L'Argent

L'Argent (paragraphe n°398)

Chapitre III

En haut, devant la caisse, Saccard reconnut Sabatani, qui venait toucher des différences ; et il fut surpris de la poignée de main cordiale que l'agent échangea avec sonclient. D'ailleurs, dès qu'il fut assis dans le cabinet, il expliqua sa visite, en le questionnant sur les formalités, pour faire admettre une valeur à la cote officielle. Négligemment, il dit l'affaire qu'il allait lancer, la Banque Universelle, au capital de vingt-cinq millions. Oui, une maison de crédit créée surtout dans le but de patronner de grandes entreprises, qu'il indiqua d'un mot. Mazaud l'écoutait, ne bronchait pas ; et, avec une obligeance parfaite, il expliqua les formalités à remplir. Mais il n'était pas dupe, il se doutait que Saccard ne se serait pas dérangé pour si peu. Aussi, lorsque ce dernier prononça enfin le nom de Daigremont, eut-il un sourire involontaire. Certes, Daigremont avait l'appui d'une fortune colossale ; on disait bien qu'il n'était pas d'une fidélité très sûre ; seulement, qui était fidèle, en affaires et en amour ? personne ! Du reste, lui, Mazaud, se serait fait un scrupule de dire la vérité sur Daigremont, après leur rupture, qui avait occupé toute la Bourse.
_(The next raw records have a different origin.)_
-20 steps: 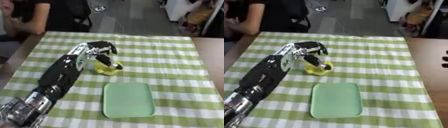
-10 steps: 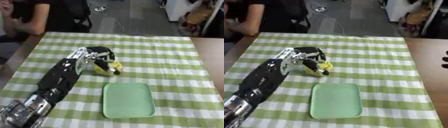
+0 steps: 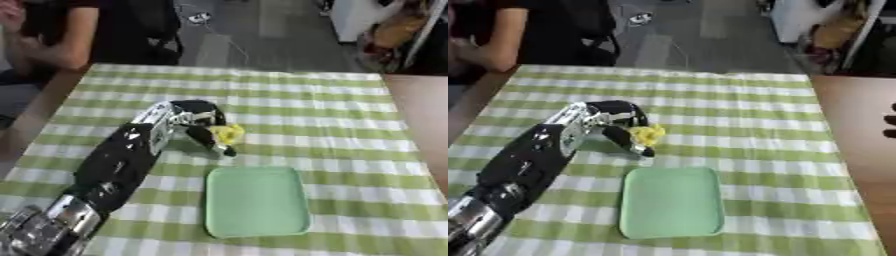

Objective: Pick up objects on the table and place them in the box.

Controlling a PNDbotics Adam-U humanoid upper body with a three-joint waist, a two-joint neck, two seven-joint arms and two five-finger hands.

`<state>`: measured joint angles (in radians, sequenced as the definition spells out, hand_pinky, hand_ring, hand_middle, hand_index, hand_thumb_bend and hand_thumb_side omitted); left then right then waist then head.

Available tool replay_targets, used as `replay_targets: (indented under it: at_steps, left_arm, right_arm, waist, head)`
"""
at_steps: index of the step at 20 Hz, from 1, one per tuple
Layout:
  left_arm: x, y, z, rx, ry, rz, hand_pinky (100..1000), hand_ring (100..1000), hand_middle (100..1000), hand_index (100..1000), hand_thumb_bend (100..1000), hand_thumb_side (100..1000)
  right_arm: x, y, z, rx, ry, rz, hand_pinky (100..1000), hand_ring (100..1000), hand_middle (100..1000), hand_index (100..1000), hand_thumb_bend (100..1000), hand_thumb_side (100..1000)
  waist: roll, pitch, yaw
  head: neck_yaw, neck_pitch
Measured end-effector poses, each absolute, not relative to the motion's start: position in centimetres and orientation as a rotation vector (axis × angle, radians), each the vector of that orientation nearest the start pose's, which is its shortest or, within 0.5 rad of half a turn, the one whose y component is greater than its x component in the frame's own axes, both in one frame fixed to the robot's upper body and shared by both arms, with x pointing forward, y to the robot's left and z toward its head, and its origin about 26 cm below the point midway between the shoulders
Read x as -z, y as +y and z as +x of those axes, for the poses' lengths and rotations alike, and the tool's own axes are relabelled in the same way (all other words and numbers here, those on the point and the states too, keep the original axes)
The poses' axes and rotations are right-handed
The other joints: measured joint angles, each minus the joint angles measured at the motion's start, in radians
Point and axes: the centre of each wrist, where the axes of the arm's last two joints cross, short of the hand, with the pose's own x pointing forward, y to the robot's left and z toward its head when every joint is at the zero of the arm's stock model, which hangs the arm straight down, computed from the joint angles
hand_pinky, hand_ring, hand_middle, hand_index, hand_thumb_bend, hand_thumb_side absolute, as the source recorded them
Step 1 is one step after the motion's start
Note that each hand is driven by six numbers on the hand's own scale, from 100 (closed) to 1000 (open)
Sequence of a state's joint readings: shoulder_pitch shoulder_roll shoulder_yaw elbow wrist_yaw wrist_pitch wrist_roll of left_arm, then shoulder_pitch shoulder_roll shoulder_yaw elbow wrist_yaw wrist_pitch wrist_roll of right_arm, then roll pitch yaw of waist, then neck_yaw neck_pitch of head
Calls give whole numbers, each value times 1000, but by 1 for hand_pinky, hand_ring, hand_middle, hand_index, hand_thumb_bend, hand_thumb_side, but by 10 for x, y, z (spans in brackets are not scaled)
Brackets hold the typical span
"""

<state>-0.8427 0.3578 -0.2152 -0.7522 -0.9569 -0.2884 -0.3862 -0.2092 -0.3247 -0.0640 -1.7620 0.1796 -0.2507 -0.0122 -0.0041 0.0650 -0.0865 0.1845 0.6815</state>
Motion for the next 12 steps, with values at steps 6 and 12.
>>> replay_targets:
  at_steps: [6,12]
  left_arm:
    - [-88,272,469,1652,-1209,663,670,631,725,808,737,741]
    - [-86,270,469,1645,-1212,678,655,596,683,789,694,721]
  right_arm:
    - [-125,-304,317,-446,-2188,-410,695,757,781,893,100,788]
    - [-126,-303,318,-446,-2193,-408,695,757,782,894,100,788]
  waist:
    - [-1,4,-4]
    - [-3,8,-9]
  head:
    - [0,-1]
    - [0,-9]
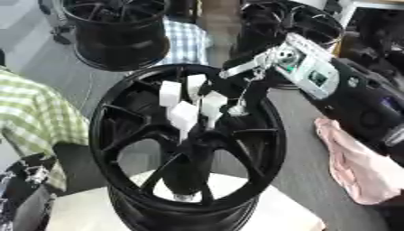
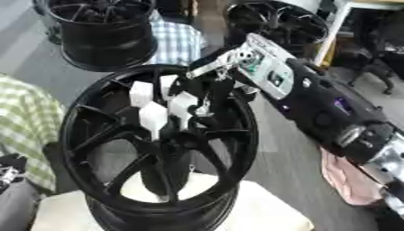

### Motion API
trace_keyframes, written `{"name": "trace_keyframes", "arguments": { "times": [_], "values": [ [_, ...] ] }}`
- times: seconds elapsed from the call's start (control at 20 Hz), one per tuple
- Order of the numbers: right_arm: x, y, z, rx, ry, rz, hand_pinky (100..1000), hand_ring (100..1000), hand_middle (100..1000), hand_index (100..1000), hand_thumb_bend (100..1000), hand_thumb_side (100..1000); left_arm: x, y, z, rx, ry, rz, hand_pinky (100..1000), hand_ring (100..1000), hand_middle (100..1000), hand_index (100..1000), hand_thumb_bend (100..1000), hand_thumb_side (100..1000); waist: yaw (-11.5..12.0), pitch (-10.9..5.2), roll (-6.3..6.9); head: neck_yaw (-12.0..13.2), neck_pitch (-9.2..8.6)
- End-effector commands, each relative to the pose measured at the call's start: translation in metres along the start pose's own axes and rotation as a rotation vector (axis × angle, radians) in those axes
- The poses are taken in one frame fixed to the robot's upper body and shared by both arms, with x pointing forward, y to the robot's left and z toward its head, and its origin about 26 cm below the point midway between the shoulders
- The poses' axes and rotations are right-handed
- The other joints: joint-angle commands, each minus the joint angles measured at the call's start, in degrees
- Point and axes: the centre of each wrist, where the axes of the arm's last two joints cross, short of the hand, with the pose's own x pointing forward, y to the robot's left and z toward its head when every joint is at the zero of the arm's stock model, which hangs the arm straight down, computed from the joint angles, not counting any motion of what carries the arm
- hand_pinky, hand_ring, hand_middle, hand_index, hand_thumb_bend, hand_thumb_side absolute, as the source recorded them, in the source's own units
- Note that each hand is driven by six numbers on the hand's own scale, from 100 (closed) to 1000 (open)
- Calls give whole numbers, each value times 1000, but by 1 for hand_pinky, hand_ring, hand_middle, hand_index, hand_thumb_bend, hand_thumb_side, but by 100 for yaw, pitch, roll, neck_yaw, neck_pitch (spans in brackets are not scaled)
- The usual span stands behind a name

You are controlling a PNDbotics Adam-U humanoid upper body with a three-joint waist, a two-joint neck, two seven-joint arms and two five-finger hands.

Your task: Pull the pin out of the wheel hub.

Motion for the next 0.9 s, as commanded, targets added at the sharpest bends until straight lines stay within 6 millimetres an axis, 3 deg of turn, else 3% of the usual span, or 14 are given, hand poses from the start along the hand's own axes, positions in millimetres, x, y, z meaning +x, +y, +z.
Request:
{"name": "trace_keyframes", "arguments": {
  "times": [0.05,0.9],
  "values": [
    [-2,-8,8,-24,7,6,886,903,856,941,100,231,11,6,-6,-1,-37,-22,699,700,663,808,581,568,2,-44,45,-21,-12],
    [-18,1,1,-22,18,-46,862,865,791,906,100,160,15,4,-8,-5,-48,-18,699,700,663,808,583,568,32,-11,54,-36,-12]
  ]
}}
Celui-ci, maintenant, donnait la plupart de ses ordres à Jacoby, un juif de Bordeaux, un grand gaillard de soixante ans, à large figure gaie, dont la voix mugissante était célèbre, mais qui devenait lourd, le ventre empâté ; et c'était comme une rivalité qui se posait entre les deux agents, le jeune favorisé par la chance, le vieux arrivé à l'ancienneté, ancien fondé de pouvoirs à qui des commanditaires avaient enfin permis d'acheter la charge de son patron, d'une pratique et d'une ruse extraordinaires, perdu malheureusement par sa passion du jeu, toujours à la veille d'une catastrophe, malgré des gains considérables. Tout se fondait dans les liquidations. Germaine Cœur ne lui coûtait que quelques billets de mille francs, et on ne voyait jamais sa femme.